### About this exercise
Starting with the line that contains "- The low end" and stopping after the line that contains "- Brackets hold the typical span", return each line below exactly as written, with no others.

### Dataset extract
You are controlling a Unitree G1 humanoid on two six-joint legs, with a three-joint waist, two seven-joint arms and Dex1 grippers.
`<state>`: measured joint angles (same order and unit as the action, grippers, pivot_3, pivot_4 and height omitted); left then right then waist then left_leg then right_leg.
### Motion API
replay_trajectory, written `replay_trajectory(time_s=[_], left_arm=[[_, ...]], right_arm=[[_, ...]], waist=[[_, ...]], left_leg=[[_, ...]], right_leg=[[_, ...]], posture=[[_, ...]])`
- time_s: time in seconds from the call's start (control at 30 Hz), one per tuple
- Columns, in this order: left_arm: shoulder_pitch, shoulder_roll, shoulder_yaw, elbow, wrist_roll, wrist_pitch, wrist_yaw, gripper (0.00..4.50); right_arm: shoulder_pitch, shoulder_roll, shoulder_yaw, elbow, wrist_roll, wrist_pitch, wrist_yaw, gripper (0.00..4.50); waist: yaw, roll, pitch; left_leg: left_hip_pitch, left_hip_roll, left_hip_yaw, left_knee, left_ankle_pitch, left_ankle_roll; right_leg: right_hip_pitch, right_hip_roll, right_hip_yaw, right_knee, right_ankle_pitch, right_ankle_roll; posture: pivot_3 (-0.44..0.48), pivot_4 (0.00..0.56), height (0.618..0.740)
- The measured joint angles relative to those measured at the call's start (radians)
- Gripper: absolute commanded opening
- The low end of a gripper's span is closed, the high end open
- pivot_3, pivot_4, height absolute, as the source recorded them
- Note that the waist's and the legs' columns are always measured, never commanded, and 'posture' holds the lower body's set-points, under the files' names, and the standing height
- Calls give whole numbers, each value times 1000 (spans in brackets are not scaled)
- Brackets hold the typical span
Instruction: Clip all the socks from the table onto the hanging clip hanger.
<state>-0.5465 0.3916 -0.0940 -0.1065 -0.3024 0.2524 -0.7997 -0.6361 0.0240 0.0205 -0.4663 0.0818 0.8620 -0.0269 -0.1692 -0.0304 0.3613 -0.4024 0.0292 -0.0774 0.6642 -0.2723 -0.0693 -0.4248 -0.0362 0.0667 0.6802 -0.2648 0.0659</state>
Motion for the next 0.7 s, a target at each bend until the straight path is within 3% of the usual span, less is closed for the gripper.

### Expected output
- The low end of a gripper's span is closed, the high end open
- pivot_3, pivot_4, height absolute, as the source recorded them
- Note that the waist's and the legs' columns are always measured, never commanded, and 'posture' holds the lower body's set-points, under the files' names, and the standing height
- Calls give whole numbers, each value times 1000 (spans in brackets are not scaled)
- Brackets hold the typical span

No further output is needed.